No ano que passou, a presidência Brasileira da COP30 convocou a comunidade internacional para um Mutirão Global para a mudança do clima. O conceito de Mutirão, herdado dos povos indígenas do Brasil, significa “uma comunidade que se reúne para trabalhar numa tarefa compartilhada”, e está também presente noutras expressões dos países lusófonos, tal como o “Djunta Mon” do crioulo de Cabo Verde e Guiné-Bissau, também usado em São Tomé e Príncipe, que significa "Juntar as Mãos", simbolizando união, entre-ajuda, solidariedade e a força de alcançar objectivos em conjunto.
Imbuída deste espírito, a ALER dinamizou, em 2025, um verdadeiro Mutirão Lusófono da energia. Para além de continuar a salientar as melhores experiências a nível nacional, durante o ano passado juntámos as mãos de todos os países de língua portuguesa e criámos um movimento colectivo para uma verdadeira colaboração regional, em que o todo foi maior do que as partes. Mais que conhecer e agregar, elevámos os países da CPLP, posicionando-os como um bloco estratégico, com um lugar e uma voz relevante nas agendas internacionais.
Foi este movimento que nos inspirou na escolha do novo lema da ALER “Unimos pela energia”.
O apelo ao nosso Mutirão Lusófono foi respondido primeiro em Março, a nível técnico durante o 4º Seminário de Energia e Clima da CPLP, em São Tomé e Príncipe, e posteriormente a nível ministerial, em Maio, na II Conferência de Energia da CPLP. Nestes eventos, que contaram com a participação de todos os nove países de língua portuguesa, consolidámos a cooperação lusófona na área de energia, fortalecemos o alinhamento regional, e encontrámos uma narrativa comum para esta Comunidade. Estes encontros representaram também um espaço para o diálogo entre os países da CPLP, e entre estes e os parceiros internacionais, salientando a mais-valia de trabalharmos em conjunto na procura de novas alianças e parcerias estratégicas.

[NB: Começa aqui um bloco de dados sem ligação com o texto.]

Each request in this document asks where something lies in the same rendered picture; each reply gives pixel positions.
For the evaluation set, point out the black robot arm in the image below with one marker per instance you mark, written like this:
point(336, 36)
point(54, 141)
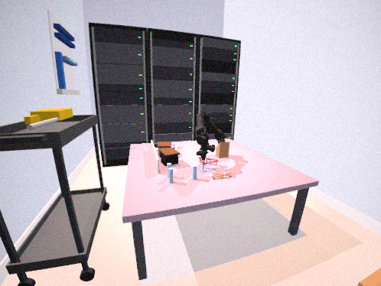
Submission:
point(201, 132)

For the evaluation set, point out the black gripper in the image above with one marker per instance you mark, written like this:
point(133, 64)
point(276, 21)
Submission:
point(203, 153)

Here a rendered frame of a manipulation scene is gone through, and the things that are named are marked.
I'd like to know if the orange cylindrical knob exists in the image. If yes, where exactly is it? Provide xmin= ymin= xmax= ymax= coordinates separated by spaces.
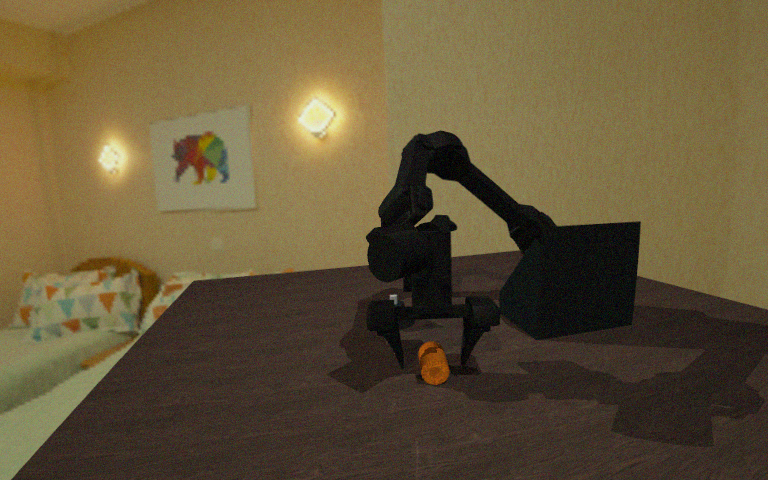
xmin=418 ymin=341 xmax=449 ymax=385

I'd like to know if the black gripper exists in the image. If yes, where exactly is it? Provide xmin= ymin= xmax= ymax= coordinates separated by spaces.
xmin=366 ymin=266 xmax=500 ymax=368

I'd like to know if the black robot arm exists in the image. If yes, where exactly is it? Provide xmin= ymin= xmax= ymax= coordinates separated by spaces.
xmin=366 ymin=131 xmax=556 ymax=292

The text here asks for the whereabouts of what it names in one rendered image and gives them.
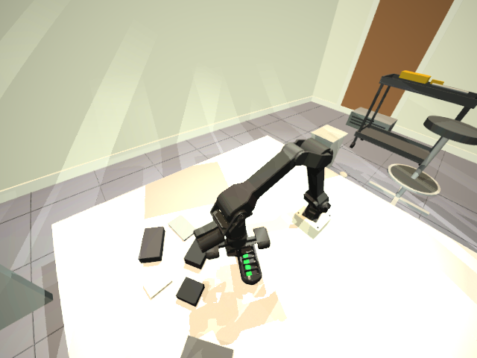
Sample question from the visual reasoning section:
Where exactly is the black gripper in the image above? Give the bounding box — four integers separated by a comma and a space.
206, 227, 271, 260

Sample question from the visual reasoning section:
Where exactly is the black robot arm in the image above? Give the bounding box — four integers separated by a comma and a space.
193, 138, 333, 253

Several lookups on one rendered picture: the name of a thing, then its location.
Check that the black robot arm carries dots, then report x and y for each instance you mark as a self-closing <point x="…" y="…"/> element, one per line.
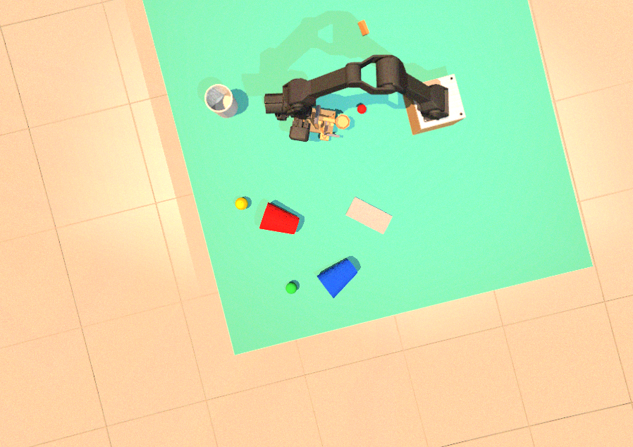
<point x="300" y="94"/>

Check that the yellow ball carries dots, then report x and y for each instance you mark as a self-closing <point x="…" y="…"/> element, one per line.
<point x="241" y="203"/>

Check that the green ball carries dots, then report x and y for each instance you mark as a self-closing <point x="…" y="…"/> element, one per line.
<point x="291" y="288"/>

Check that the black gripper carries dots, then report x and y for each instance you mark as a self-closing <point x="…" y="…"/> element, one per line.
<point x="300" y="130"/>

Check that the red bucket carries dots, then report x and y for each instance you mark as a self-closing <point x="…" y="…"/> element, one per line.
<point x="277" y="219"/>

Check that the tan cylinder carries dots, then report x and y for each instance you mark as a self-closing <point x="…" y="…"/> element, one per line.
<point x="221" y="101"/>

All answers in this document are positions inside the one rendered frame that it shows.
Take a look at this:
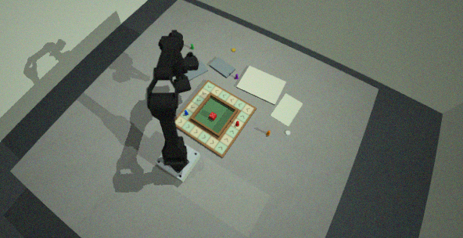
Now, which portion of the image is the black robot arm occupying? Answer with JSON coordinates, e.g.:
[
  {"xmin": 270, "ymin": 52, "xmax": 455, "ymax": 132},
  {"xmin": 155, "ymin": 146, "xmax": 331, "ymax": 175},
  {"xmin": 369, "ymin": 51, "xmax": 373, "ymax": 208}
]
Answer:
[{"xmin": 147, "ymin": 30, "xmax": 199, "ymax": 173}]

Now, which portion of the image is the cream rectangular card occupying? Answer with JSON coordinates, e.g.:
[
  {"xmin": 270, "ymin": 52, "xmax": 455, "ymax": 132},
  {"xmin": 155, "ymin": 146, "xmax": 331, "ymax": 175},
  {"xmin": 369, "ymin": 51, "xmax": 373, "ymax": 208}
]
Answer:
[{"xmin": 236, "ymin": 66, "xmax": 286, "ymax": 105}]

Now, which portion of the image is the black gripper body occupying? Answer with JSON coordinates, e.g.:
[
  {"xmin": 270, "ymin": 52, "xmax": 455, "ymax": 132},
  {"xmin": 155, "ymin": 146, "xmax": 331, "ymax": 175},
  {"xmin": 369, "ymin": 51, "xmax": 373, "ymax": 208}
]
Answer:
[{"xmin": 173, "ymin": 62, "xmax": 191, "ymax": 93}]

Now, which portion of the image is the red die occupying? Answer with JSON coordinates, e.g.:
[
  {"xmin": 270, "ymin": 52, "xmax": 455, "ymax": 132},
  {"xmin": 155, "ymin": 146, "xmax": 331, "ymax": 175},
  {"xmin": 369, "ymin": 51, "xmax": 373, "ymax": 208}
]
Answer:
[{"xmin": 209, "ymin": 112, "xmax": 217, "ymax": 121}]

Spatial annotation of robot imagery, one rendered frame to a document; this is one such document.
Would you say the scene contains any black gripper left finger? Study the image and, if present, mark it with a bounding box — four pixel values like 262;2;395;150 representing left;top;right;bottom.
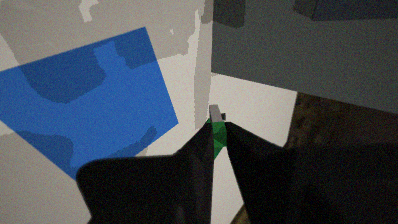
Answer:
76;123;214;224

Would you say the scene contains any blue flat square mat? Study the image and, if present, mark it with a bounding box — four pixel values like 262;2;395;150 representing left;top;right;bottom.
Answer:
0;27;178;181

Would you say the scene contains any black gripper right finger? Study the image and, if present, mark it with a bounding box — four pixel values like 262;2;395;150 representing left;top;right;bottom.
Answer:
224;122;398;224

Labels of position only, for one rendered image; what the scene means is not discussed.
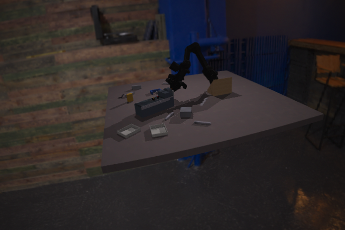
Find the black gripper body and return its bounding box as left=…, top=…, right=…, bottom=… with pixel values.
left=165, top=73, right=187, bottom=89

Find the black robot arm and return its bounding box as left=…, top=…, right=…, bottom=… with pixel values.
left=168, top=42, right=218, bottom=84

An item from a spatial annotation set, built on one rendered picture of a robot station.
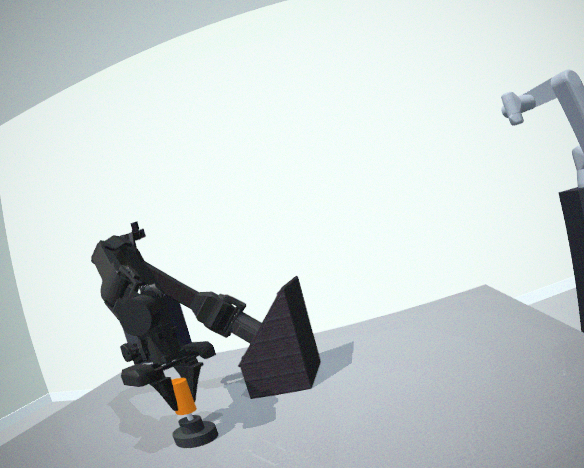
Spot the orange knob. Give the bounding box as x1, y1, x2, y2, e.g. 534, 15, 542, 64
172, 378, 197, 416

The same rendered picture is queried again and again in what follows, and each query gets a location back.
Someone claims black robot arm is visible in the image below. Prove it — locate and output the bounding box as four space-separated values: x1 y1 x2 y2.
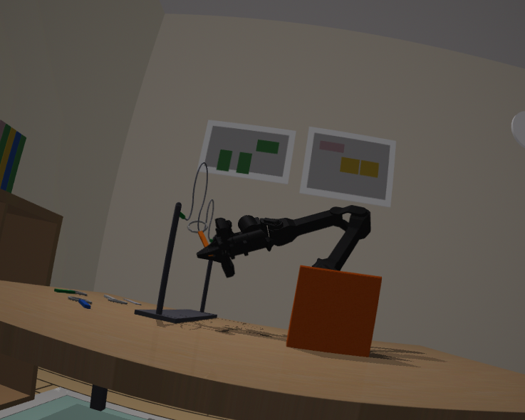
238 205 370 271

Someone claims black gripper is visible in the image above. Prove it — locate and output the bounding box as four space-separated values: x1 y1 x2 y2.
196 218 251 278

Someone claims orange long bar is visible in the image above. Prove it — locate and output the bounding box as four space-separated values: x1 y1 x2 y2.
187 221 209 247

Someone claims grey loop with flat handle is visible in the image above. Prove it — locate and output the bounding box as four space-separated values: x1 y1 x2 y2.
103 295 127 305

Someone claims blue handle with grey loop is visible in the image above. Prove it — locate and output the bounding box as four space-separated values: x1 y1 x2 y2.
68 296 92 309

Mas não ficámos por aqui. Como resultado destes eventos, e com vista a concretizar o potencial de colaboração conjunta, elaborámos o Roteiro de Cooperação 2030 em Energia e Clima nos Países da CPLP, o primeiro instrumento que integra de forma estratégica as dimensões de energia, clima e finanças verdes entre os Estados-Membros da CPLP. Mais do que uma agenda comum, o Roteiro constitui uma visão colectiva de desenvolvimento orientado para resultados. É um documento aberto, em permanente evolução com as contribuições das várias partes interessadas, impulsionador de acções concretas, que demonstra o espírito de “Djunta Mon”. O Roteiro foi lançado em Outubro, em Moçambique, durante a I Semana de Energia e Clima da CPLP e apresentado a nível internacional na COP30, no Brasil, em Novembro – a COP lusófona.
Sabemos que o mutirão não é só um chamamento a estar presente em eventos ou redigir documentos, mas um convite a trabalhar em conjunto para transformar compromissos em acções com impacto. É por isso que, em 2026, voltaremos a “arregaçar as mangas”, direccionando este Mutirão Lusófono para a identificação de pipelines de projectos de energia e sua concretização no terreno, juntando sector público, sector privado e financiadores.
Convido todos a se juntarem a este Mutirão Lusófono em 2026 para, juntos, acelerarmos as transições energéticas, justas, inclusivas e sustentáveis em cada país de língua portuguesa.